It started as a “dark art”
Lead management is important now more than ever given the growing number of devices implanted in an aging population. Lead extraction hasn’t always been at the forefront of many physicians’ skillset.
But when pacemakers were a new technology, the medical field had no standard tools or techniques for the procedure then. One pioneer in the field says removing a bad lead back then was “a dark art.”
Pacemakers were a huge step forward in caring for heart patients with abnormal heart rhythms. What no one really thought of at first was what would happen if the pacemaker or the leads attached to the heart needed to be removed or replaced.
At the time, there was no standard procedure, no tools, no training available to help physicians remove leads. Physicians did the best they could. Some used direct traction—tying sutures to leads or simply pulling on the lead with their hands. Others used a weighted pulley system to gradually apply traction. Yet others approached extractions with open surgery.
Some frustrated physicians became inventors
Physicians are problem solvers at heart. Those physicians who were working with pacemakers began to see the need for removing leads, and saw the risks to the patient associated with the methods being used. Several physicians began to innovate and identified the first challenges that needed to be overcome in the procedure: Stability, binding scar tissue, and fragile materials. Some of the efforts to improve lead management include:
- Jorgen Meibom of Denmark began working on a locking stylet that locks at the tip of the lead.
- Charles Byrd of the United States was working on telescoping plastic and stainless steel dilators to separate binding scar tissue from the cardiac lead and to detach the lead from the endocardium.
- The product and engineering team from Cook Medical in the United States was working on a locking stylet and sheaths also, based on the needs they saw watching pacemaker procedures.
The locking stylet and the concept of countertraction became the core principals behind lead extraction tools.
Iteration and education was a group effort: Collaborating with the core four
A team of product managers and engineers from Cook Medical began collaborating with a core group of physicians on product development: Dr. Charles Love, Dr. Charles Byrd, Dr. Bruce Wilkoff, and Dr. Ray Schaerf. This group had the same goals of creating a safe and effective lead extraction procedure. It was a matter of overcoming technology.

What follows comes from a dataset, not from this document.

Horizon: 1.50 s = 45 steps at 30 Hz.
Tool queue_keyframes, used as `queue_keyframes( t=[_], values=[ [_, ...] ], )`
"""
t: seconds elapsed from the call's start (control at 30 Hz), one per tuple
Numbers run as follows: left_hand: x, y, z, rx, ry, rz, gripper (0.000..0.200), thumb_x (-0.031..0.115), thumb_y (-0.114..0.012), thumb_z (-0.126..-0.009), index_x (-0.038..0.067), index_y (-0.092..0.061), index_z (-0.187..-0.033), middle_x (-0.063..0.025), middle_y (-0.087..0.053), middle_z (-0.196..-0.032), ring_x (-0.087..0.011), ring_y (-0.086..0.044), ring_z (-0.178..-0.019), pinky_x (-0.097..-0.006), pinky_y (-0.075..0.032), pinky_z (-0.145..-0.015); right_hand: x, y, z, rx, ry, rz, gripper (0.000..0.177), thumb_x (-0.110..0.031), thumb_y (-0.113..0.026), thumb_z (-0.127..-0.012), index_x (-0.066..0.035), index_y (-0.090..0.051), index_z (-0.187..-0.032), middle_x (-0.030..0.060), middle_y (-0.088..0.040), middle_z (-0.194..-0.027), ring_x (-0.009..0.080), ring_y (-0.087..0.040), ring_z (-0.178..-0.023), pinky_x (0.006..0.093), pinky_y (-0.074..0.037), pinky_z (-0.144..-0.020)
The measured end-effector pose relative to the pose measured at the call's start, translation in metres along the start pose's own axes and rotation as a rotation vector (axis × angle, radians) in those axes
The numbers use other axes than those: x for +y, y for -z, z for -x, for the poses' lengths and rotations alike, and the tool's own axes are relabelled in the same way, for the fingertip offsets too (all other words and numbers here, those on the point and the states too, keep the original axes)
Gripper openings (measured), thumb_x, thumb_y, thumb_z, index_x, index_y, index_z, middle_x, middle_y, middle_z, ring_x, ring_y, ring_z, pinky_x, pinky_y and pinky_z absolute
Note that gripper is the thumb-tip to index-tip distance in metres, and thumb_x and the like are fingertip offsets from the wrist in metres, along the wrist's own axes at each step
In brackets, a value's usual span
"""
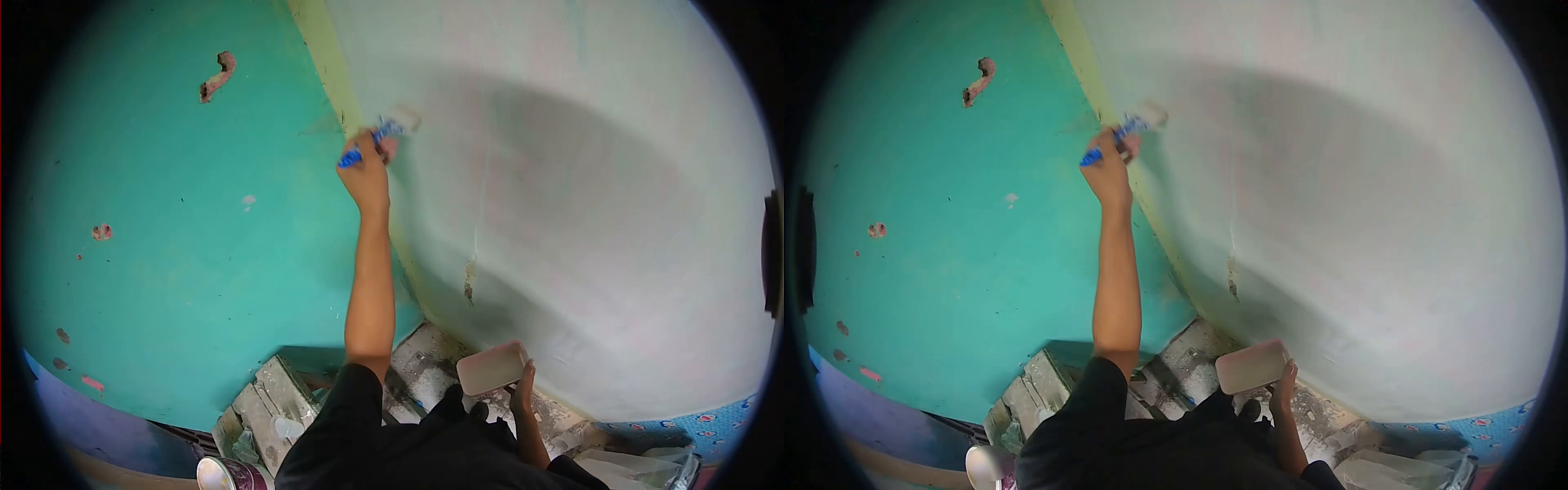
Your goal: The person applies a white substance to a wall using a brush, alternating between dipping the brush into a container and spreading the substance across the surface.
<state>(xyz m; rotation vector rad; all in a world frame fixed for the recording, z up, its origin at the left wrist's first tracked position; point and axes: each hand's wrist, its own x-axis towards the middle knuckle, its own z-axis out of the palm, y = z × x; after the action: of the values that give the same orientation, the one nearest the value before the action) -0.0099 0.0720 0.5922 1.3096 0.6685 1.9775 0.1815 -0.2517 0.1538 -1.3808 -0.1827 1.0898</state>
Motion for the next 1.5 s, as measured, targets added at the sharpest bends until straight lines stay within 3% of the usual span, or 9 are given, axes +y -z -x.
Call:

This same group began working on training other physicians and raising awareness about managing the risks of lead extraction.
The Heart Rhythm Society (then called NASPE) convened a policy conference in 1997 to formalize standards, training, equipment and staffing recommendations, and indications and contraindications of lead extractions. The guidance document was originally published in April 2000. An updated version was published in 2017.
In 1989, Med Institute (the research arm of Cook Medical) began the Lead Extraction Registry to capture procedural data from 400 facilities. Data was collected for more than a decade and then shared to enhance the understanding and practice of lead extraction. This registry was the first study dedicated to lead extraction. It sparked countless other large registries and many physician-written articles continuing to the present day.
We’re never finished improving
Product innovation is always in motion. There is never a point in medical device development or procedure development where you are finished. There is always a way to make the product or procedure better. Additionally, in the case of lead extraction, the technology for pacemakers and leads is always advancing, so lead extraction technology and techniques must keep up. Each new lead creates a new challenge for extraction. From those first, simple products—a locking stylet and a telescoping sheath—the tools for lead extraction have evolved but have not strayed far from those basic principles.
Improved materials, added flexibility, increased strength, more ergonomic features, one-size-fits-all designs—these small changes can add up to big improvements over time.